MISO’s Brady Mann told stakeholders attending a Jan. 30 Interconnection Process Working Group that the RTO is considering working a few extra years into queue deadlines, recognizing that supply chain squeezes have impeded projects. 

That starts with MISO drafting rules specifying that interconnection customers must select a date up to five years on the horizon for their generation projects to reach commercial operation when entering the queue. After that, MISO said it will continue to employ a three-year extension of the original commercial operation date in generator interconnection agreements (GIAs). Additionally, the RTO will allow transmission owners the option to request an extra two-year extension of the in-service date during GIA negotiations. MISO’s current tariff language doesn’t allow transmission owners to request extensions to complete network upgrades for generation projects during negotiations. 

Finally, Mann said MISO will allow for 180 days between a generation project’s in-service date and the commercial operation date to account for delays transmission owners might encounter in constructing network upgrades.  

The new package of rules could be included in the MISO tariff and business practice manuals and could apply to projects that entered the queue beginning in 2020.  

Mann said MISO probably will rely on targeted FERC waivers of tariff provisions for the 2018 and 2019 cycle of queue projects that have been especially hard-hit by supply chain woes and stalled in coming online.   

MISO plans to make a tariff filing later this year after it weighs stakeholder opinions, which it solicited at the meeting. The RTO told stakeholders last year it would consider extending deadlines after EDP Renewables pointed out that generation developers increasingly are exceeding MISO’s allotted six-years-from-originally-planned commercial operation and having to turn to FERC for waivers. (See MISO Somewhat Open to COD Allowances in Interconnection Queue Rules.)  

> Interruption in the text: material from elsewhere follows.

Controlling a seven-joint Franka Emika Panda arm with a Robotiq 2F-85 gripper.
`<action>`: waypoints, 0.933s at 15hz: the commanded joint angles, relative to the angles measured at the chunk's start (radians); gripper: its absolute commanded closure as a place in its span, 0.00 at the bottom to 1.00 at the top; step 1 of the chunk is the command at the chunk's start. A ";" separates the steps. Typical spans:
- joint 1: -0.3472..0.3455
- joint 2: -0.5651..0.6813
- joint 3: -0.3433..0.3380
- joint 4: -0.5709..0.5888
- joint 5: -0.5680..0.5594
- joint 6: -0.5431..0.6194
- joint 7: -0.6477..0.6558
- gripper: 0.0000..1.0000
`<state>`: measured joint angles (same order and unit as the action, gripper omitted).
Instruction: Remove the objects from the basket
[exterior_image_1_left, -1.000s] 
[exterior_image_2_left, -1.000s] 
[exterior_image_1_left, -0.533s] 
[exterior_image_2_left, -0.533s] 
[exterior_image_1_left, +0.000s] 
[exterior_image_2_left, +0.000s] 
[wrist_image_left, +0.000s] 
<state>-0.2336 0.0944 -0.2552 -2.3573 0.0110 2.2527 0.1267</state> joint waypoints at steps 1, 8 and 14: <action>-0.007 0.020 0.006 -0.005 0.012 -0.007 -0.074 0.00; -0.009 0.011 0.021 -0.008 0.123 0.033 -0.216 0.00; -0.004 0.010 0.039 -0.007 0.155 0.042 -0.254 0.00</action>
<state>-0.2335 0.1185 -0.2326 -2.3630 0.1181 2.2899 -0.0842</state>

Current MISO policy requires interconnection customers’ GIAs to contain a commercial operation date that’s within three years of the date originally requested in their queue applications. It also allows an up-to-three-year extension of the commercial operation date in initial GIAs after execution. When customers can’t meet either, MISO can terminate the GIA, causing generator developers to lose their place in line unless they can secure a waiver of their commercial operation dates from FERC.